There are many uncertainties involved in getting a divorce. Unless you and your spouse agree on specific terms for asset division and other issues via a prenuptial agreement, uncontested divorce or negotiated terms, the courts will end up making the major decisions. Since every marriage and every divorce is unique, it’s impossible for anyone to accurately predict the exact outcome of your divorce.
However, a review of state law and common practices can help you understand the likely outcome of certain aspects of your divorce. One issue that particularly concerns divorcing couples aged 40 or higher is the potential impact of the divorce on retirement accounts. The larger and more complex the assets you’ve acquired during marriage, the more uncertainty there may be about their allocation in a divorce. Certain rules and practices, however, will guide the court’s decision-making process.

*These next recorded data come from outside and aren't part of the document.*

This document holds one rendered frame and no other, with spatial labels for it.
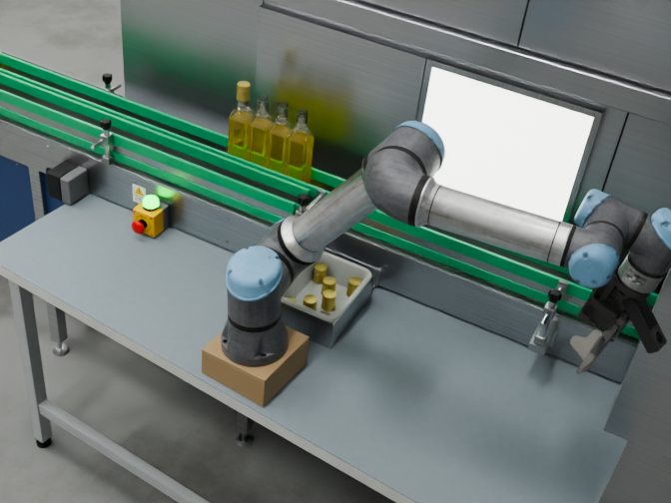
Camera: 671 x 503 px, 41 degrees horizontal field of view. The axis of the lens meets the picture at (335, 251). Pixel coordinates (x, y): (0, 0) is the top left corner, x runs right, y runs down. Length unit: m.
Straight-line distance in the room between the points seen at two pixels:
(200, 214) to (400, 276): 0.56
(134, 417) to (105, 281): 0.78
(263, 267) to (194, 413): 1.20
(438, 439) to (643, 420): 0.45
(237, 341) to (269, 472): 0.96
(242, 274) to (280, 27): 0.76
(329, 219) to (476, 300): 0.54
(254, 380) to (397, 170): 0.61
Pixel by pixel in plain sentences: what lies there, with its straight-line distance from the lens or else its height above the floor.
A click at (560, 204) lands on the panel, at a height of 1.06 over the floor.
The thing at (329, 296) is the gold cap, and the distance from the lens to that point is 2.20.
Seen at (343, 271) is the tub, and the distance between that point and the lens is 2.28.
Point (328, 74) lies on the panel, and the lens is 2.34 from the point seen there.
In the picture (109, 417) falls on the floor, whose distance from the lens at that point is 3.01.
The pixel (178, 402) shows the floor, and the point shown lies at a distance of 3.04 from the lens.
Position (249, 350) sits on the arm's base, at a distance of 1.96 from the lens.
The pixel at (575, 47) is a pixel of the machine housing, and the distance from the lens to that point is 2.11.
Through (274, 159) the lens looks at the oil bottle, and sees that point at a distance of 2.35.
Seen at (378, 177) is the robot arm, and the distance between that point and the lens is 1.63.
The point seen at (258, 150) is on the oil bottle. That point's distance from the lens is 2.36.
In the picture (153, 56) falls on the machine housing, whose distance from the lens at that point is 2.69.
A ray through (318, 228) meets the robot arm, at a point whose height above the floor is 1.13.
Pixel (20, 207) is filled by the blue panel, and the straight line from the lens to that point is 2.93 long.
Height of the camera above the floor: 2.24
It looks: 37 degrees down
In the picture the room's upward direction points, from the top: 7 degrees clockwise
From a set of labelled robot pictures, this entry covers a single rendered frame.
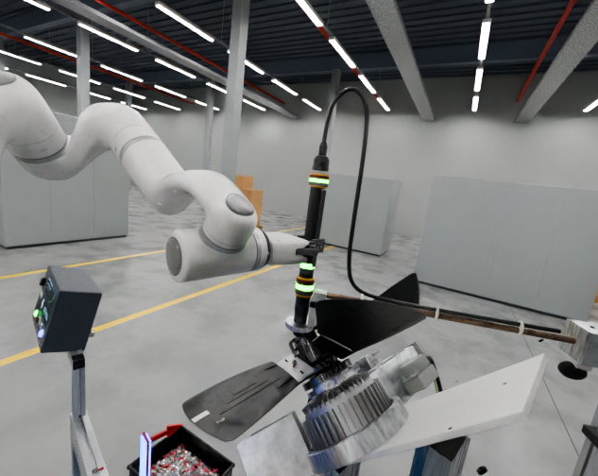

You can expect reduced overall assets for your retirement
Illinois courts strive for equitable and fair distribution of marital assets in any divorce. Generally speaking, any income or other assets acquired during marriage will be marital property. Gifts, inheritances and possessions or assets from before the marriage typically remain separate property, not subject to division. However, any amount you placed in a retirement account during marriage usually belongs to both you and your spouse.
While equitable division does not inherently mean a 50/50 split, you should expect to share about half of your assets with your spouse, regardless of who made more money or whose name is on the retirement account. Basically, the amount you planned to use to support a joint household will now need to support two separate retirements.
You will also likely invest a good amount of money in the divorce process, which can cost thousands of dollars. That means that you will have fewer assets to fund your retirement. Depending on your age and circumstances, working a few extra years could offset those losses. Otherwise, you may need to consider changing your retirement plans.
Court-ordered division of retirement accounts eliminates penalties
If there’s a silver lining to the likelihood of splitting up your retirement funds, it’s that you don’t have to worry about taxes, fees or penalties. Most traditional retirement accounts, such as 401(k) or Roth IRA plans, impose financial penalties on anyone who withdraws money from the account before actual retirement.
When the courts order the division of a retirement account or pension, they typically do so using a Qualified Domestic Relations Order (QDRO). This document goes to the manager of the account or fund. It provides the name of the spouse receiving some of the assets, as well as a percentage of the account for the split. The manager makes a new amount and transfers the funds, all without incurring any kind of financial penalty for you or your spouse.